Brief:
For the listing below, give the number of lines in which "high" occurs. Add nothing.

Recorded information:

- - -

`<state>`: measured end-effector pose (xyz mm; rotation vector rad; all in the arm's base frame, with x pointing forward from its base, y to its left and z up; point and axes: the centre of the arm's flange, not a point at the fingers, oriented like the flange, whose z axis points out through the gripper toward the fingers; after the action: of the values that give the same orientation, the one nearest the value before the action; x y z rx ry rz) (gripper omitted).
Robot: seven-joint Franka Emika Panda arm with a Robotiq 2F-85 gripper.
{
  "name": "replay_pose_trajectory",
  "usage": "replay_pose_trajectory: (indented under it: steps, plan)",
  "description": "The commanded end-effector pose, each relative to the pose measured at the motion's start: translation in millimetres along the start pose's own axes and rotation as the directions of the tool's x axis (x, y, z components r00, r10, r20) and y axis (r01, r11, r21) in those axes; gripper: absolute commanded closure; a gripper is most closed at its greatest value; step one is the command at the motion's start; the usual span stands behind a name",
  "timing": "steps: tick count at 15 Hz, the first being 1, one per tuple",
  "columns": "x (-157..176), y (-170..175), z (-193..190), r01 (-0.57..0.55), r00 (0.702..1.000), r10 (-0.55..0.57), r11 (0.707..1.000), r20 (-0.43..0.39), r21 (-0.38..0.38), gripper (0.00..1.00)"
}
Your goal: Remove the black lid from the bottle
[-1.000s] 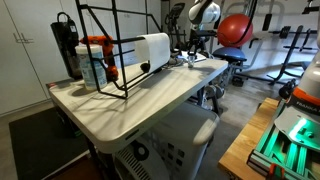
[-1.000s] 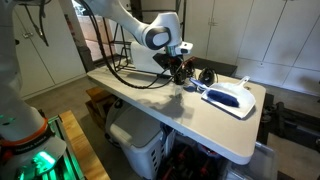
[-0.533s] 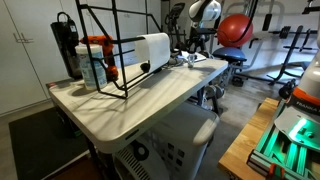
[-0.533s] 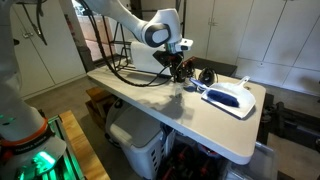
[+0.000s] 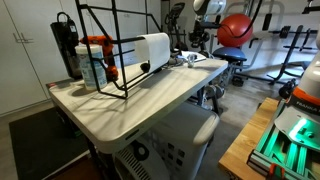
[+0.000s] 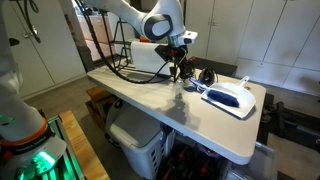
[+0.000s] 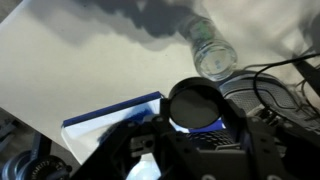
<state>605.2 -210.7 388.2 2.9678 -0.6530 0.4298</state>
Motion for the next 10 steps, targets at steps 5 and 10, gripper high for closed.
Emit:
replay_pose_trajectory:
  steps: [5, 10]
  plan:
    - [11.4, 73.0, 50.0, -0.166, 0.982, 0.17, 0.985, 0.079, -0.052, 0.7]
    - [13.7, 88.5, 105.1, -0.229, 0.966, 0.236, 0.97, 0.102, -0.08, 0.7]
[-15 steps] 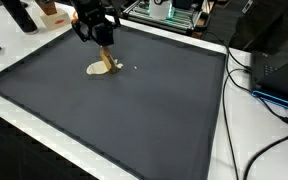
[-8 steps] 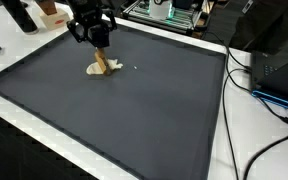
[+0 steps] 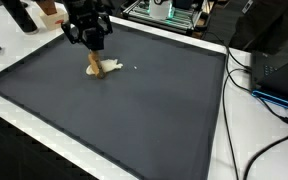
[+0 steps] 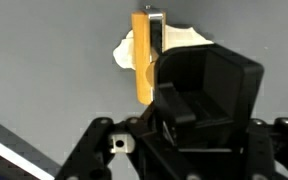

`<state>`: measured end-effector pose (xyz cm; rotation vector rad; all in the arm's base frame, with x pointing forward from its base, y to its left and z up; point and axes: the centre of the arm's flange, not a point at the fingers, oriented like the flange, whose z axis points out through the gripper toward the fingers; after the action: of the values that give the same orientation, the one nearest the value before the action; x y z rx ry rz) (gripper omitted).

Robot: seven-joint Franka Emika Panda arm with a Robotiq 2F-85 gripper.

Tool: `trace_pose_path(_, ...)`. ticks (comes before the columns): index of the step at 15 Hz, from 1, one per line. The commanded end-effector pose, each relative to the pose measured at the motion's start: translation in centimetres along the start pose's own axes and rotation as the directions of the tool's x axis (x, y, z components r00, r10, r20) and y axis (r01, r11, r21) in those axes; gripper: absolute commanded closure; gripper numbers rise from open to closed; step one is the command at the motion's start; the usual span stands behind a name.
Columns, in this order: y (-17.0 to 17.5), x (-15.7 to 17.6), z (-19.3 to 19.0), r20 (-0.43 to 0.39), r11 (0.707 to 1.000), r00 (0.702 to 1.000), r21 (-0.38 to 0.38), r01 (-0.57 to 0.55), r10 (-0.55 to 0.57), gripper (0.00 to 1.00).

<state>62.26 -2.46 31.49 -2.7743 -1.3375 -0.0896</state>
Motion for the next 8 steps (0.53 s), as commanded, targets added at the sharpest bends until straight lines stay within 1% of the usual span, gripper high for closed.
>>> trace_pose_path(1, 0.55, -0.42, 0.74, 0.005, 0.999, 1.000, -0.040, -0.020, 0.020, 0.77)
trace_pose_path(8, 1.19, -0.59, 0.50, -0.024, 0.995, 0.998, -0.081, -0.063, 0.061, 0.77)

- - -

Solution to this problem:
2